Data supplied: Begin

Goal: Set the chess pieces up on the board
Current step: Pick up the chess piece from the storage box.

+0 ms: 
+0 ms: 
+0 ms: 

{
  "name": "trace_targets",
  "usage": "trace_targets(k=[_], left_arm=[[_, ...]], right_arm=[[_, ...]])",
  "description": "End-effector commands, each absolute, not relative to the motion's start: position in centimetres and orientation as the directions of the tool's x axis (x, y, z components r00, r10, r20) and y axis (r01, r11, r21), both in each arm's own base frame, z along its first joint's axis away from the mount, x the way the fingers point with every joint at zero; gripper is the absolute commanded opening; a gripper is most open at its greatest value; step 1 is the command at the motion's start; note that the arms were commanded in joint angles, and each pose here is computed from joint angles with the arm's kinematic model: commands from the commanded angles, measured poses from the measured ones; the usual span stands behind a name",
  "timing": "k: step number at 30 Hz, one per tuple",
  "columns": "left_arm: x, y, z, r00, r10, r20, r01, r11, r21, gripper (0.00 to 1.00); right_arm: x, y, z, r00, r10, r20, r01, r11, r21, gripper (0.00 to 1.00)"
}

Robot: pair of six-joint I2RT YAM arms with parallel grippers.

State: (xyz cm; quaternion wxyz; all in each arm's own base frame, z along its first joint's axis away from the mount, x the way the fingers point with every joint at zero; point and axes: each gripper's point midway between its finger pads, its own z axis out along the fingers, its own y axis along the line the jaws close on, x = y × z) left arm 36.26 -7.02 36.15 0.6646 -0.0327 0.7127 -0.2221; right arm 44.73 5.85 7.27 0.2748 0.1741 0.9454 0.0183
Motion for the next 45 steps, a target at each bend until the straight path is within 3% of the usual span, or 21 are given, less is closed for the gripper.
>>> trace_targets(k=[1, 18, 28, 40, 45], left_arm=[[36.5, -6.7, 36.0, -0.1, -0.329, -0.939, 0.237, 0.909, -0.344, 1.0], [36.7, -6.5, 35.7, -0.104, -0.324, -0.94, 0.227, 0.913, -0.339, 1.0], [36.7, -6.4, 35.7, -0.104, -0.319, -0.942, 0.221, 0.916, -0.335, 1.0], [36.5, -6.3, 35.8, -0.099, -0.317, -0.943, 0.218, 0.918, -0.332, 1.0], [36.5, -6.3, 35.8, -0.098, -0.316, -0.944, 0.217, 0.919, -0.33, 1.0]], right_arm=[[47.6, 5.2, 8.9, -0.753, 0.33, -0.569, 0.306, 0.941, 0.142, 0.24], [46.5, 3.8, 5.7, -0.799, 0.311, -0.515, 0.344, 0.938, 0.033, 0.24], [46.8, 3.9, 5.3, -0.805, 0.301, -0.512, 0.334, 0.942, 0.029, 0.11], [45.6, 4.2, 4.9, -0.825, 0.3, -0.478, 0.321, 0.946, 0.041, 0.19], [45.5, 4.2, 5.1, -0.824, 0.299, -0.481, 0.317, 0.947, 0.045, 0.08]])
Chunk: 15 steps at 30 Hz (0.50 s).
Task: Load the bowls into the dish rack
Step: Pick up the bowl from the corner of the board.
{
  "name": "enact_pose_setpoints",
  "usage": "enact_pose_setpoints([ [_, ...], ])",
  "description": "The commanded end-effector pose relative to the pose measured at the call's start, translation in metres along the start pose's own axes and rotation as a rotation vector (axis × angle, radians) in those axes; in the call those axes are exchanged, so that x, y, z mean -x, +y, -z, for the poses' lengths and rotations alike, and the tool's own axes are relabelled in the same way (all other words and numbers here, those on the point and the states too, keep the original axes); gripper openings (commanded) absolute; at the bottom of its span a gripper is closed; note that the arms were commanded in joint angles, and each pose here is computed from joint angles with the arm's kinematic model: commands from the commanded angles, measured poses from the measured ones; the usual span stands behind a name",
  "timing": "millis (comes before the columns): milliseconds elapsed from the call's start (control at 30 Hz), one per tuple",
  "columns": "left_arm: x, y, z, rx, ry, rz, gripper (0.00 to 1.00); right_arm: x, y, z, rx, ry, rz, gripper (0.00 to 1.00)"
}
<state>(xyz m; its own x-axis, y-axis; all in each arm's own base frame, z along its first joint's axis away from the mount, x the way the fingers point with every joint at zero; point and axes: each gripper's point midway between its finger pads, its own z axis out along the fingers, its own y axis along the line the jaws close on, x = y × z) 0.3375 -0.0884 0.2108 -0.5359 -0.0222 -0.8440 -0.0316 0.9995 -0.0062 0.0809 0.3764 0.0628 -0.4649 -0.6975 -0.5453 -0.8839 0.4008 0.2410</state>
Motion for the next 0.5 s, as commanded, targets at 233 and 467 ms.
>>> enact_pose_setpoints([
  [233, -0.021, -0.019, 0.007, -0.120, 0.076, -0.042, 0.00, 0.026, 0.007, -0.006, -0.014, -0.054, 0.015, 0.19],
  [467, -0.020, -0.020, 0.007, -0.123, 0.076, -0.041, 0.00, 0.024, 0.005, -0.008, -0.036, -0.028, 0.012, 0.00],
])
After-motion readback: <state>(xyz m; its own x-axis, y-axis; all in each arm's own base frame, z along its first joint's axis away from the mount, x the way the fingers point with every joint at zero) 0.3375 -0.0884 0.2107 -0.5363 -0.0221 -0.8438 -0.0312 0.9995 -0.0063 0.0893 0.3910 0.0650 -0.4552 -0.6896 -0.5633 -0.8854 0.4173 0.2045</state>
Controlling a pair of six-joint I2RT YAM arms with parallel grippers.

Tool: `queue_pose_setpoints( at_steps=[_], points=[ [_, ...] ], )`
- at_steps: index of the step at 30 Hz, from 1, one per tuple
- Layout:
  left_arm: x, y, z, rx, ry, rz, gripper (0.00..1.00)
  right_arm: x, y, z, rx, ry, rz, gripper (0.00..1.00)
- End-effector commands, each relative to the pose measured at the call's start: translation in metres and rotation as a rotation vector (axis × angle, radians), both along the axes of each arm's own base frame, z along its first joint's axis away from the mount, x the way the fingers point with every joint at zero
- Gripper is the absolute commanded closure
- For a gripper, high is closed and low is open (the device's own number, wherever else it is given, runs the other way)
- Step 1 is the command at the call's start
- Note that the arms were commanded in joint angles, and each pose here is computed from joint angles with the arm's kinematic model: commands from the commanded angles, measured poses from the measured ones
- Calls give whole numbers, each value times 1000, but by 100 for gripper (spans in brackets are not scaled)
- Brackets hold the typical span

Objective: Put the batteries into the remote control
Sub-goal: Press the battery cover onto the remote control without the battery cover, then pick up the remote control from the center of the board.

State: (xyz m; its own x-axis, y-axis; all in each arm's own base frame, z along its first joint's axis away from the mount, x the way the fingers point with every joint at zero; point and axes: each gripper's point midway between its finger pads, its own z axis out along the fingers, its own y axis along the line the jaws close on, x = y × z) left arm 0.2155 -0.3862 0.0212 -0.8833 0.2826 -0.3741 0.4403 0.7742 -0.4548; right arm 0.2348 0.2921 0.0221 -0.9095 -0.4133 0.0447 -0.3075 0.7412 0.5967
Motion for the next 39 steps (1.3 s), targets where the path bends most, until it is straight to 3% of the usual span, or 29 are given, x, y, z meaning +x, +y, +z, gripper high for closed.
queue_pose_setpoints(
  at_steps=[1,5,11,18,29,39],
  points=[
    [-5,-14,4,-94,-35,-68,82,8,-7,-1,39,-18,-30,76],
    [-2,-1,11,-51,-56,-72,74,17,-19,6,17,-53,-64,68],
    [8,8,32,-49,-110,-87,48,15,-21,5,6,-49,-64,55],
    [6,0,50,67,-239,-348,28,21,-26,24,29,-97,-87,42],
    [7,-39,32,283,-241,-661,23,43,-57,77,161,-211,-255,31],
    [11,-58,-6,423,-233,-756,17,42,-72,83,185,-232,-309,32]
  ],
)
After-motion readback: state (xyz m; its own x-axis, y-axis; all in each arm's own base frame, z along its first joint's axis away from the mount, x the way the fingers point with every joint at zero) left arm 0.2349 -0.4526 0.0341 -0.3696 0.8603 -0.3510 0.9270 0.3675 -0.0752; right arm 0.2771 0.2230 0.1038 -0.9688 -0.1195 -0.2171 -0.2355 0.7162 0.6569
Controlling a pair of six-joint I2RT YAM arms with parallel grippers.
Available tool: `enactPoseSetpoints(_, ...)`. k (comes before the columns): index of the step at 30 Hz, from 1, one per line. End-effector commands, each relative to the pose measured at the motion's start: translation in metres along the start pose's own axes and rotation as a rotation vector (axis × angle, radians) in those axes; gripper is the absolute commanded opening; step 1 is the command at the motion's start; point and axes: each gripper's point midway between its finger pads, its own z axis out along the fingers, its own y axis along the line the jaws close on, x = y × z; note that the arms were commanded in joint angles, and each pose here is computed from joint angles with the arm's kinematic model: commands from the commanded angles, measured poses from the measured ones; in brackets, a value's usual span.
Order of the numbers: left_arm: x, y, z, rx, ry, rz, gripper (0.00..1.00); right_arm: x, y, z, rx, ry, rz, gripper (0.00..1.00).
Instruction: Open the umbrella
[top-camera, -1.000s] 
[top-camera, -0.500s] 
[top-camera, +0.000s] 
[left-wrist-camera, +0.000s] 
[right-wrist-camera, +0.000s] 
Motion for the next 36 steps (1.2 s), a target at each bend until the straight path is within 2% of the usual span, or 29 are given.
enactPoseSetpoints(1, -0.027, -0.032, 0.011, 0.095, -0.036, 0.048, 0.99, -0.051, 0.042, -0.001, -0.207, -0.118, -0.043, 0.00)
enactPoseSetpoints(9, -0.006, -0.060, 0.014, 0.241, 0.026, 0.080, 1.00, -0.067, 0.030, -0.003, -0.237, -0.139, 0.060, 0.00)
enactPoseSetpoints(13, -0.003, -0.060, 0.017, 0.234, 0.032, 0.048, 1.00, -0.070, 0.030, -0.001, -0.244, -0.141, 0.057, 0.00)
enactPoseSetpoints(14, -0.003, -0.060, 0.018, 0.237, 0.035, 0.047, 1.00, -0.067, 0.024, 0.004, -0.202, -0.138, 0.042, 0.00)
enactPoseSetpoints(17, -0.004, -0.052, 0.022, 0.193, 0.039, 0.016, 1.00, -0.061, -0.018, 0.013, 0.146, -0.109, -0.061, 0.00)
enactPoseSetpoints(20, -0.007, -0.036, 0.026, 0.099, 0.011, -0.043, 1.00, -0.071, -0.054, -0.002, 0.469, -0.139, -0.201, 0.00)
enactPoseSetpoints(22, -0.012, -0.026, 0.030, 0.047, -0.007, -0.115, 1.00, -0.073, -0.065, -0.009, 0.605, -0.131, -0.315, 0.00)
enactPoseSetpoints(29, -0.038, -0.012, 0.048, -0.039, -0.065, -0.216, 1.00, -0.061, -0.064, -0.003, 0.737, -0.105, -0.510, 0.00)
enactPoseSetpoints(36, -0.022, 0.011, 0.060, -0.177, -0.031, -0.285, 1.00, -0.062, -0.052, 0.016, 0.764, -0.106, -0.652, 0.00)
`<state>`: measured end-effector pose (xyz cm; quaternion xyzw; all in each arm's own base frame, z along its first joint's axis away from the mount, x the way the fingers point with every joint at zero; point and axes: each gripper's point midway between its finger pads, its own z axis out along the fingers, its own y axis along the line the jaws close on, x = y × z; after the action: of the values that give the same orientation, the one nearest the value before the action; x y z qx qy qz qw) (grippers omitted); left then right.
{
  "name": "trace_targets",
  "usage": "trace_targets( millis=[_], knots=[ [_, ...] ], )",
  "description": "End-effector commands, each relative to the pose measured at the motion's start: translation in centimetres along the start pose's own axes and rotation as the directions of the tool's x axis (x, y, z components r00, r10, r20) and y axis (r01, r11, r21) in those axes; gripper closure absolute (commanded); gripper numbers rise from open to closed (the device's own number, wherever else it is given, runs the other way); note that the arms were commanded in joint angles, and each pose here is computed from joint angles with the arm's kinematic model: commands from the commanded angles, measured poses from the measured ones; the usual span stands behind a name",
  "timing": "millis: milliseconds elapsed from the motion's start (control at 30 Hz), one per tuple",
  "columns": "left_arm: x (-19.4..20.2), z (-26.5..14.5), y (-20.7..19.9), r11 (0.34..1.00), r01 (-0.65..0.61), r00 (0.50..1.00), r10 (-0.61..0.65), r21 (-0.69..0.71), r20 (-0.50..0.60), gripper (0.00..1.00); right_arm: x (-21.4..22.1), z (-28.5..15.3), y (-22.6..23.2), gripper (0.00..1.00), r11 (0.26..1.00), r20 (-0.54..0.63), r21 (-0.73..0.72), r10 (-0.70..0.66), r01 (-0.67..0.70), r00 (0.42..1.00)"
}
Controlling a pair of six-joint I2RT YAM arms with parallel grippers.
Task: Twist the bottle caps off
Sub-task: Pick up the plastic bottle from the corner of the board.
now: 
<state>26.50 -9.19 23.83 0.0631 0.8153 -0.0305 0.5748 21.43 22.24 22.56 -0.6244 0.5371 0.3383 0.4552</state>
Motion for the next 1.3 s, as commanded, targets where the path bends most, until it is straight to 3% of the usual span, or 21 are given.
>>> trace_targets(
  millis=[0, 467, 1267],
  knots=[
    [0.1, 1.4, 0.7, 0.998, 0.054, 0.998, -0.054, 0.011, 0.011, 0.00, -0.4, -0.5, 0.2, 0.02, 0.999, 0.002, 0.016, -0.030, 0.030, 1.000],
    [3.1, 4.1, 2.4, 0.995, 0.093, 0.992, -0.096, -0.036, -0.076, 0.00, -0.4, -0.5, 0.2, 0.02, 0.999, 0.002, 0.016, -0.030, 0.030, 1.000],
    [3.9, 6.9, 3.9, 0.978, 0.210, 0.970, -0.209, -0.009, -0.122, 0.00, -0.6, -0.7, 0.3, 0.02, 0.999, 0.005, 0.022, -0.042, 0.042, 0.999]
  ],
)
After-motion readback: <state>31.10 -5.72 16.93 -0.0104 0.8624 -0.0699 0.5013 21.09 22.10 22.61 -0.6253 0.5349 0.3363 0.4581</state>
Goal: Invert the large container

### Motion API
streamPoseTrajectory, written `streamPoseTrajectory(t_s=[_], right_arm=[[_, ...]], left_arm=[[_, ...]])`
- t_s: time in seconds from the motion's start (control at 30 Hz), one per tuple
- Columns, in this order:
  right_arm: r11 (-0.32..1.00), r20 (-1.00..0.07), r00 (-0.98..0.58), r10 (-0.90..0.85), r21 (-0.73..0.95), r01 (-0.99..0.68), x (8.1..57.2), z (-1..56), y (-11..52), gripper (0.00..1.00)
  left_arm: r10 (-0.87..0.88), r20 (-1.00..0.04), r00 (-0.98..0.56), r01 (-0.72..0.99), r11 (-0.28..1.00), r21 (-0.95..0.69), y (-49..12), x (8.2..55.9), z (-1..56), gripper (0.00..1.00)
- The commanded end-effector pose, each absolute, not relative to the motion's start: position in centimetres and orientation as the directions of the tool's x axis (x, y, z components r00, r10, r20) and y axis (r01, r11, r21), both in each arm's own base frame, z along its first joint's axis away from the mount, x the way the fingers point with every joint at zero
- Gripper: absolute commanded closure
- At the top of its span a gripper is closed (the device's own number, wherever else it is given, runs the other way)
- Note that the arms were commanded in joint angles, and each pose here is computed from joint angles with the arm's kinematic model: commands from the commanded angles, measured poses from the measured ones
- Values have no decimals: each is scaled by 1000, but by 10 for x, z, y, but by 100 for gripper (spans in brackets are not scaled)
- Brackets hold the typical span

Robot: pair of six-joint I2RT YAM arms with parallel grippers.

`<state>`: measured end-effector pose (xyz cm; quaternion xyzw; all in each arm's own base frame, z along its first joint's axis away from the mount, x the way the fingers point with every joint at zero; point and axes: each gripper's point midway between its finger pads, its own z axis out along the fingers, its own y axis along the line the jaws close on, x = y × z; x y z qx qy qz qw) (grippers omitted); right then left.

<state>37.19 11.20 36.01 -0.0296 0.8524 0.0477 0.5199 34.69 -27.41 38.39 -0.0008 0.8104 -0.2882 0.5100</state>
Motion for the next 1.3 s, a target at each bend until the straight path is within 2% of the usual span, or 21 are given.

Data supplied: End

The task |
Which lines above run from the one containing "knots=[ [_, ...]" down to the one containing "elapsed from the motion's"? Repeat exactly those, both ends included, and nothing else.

Exercise answer |
  "usage": "trace_targets( millis=[_], knots=[ [_, ...] ], )",
  "description": "End-effector commands, each relative to the pose measured at the motion's start: translation in centimetres along the start pose's own axes and rotation as the directions of the tool's x axis (x, y, z components r00, r10, r20) and y axis (r01, r11, r21) in those axes; gripper closure absolute (commanded); gripper numbers rise from open to closed (the device's own number, wherever else it is given, runs the other way); note that the arms were commanded in joint angles, and each pose here is computed from joint angles with the arm's kinematic model: commands from the commanded angles, measured poses from the measured ones; the usual span stands behind a name",
  "timing": "millis: milliseconds elapsed from the motion's start (control at 30 Hz), one per tuple",

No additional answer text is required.